Finding your princess is a rescue mission. Do not ever think it is anything else. Every girl no matter how smart, strong and confident she is, is living in a dark dungeon with no exit. She has somehow lost her way in life. If you are her prince, it is your task to find her. You have to slay her dragons. You have to drag her out, even if she is kicking and screaming and calling for the guards. If the guards come, take no prisoners.

I promise you that if you believe your princess is out there she is. If you do not find her, you condemn her to live in this banishment and exile without you.

The girl above was sitting all alone under a medieval tower if you can believe it. I took thephotoin Kraków, Poland where I live. Note the shackle on her side.

Me, I met my princess in an underground stone cavern beneath the ancient market square.

One more thing, if a girl does not need to be rescued and saved do not bother with her. Most likely her societal programming has made her more trouble than she is worth.

Instead of reading countless weak dating tips and ideas on how to meet girls focus on the whole, that is this powerful myth that is in each of our subconscious.

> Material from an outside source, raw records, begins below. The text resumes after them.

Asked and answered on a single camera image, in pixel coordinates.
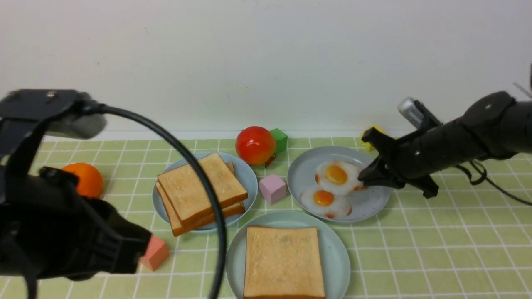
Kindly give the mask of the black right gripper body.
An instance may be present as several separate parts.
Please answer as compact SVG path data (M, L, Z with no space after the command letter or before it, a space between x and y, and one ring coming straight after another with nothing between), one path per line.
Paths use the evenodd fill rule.
M517 103L499 91L477 100L463 116L434 127L392 151L387 166L410 185L434 172L478 159L512 156L496 140L503 117Z

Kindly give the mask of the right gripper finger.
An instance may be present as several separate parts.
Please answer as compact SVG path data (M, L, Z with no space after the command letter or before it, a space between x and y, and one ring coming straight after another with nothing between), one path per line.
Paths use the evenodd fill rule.
M394 156L397 154L397 140L388 134L376 129L368 130L363 140L370 142L375 147L375 152L380 156Z
M395 170L390 168L380 156L360 172L358 180L364 186L384 186L392 189L403 189L406 185Z

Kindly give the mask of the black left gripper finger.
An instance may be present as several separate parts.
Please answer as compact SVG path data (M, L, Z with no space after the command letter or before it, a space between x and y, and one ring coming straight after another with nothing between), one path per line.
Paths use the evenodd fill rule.
M112 273L135 274L140 258L145 255L148 248L152 233L122 216L113 219L112 227L118 234L118 249Z

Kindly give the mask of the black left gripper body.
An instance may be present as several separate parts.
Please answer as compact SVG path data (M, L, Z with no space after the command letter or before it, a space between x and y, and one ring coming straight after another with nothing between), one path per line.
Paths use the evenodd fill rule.
M84 280L125 273L125 219L80 196L74 177L12 176L1 168L1 275Z

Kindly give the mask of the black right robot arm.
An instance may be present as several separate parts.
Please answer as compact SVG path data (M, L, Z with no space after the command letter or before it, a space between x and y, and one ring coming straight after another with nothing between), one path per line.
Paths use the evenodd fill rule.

Steps to find your fairy-tale princess

  • If you want to find a fairy-tale princess you have to believe. That is it. That is all that is required of you. People will tell you that you are naive or a  Don Quixote jousting wind mills. But I am here to tell you, it is true. I have seen countless guys who almost have given up on love, romance and dating, find the princess of their dreams and live happily ever after. Love conquers all.
  • Visualize or at least dream of her – The seat of the divine resides in your imagination. This is why you have to be careful you use you use this for good. Dream and imagine in your mind your princess. Call for her in your mind, seeking her out and finding her and rescuing her. If you already are dating her, try to establish a connection to her. I think the best time to do this is as your drift off to sleep. You will see real results with this technique.
  • You have less than 1% chance that the girl next door is your princess, you have to travel the world – Guys who thought they were confirmed bachelors are married in six month after going to Eastern Europe for example. American and UK women are not all bad, but the society which they were raised in programmed many to live contrary to their nature and they will make you pay for it. Better is to meet a Polish, Ukrainian or Russian girl who dreams of meeting their princess who they will cherish and love.
  • Be prince charming – Charm is getting what you without having to ask. Know how to charm a girl. It is different from picking up girls. To do this you need to:
  1. Optimize your looks – Everyone can be at least an 8 if they try. If you do not know how, start with throwing out most of your clothes and buy some good jeans and tight black hiking shirts or nice t-shirts.  I only get hair cuts from barbers that user scissors, no buzzers, spike up your hair a bit and use little or no cologne. Understand no one is ugly, girl or guy, just non stylish people. You are better than any so-called lame alpha male that hits on girls in clubs. The girls they are getting are not the ones you want to attract.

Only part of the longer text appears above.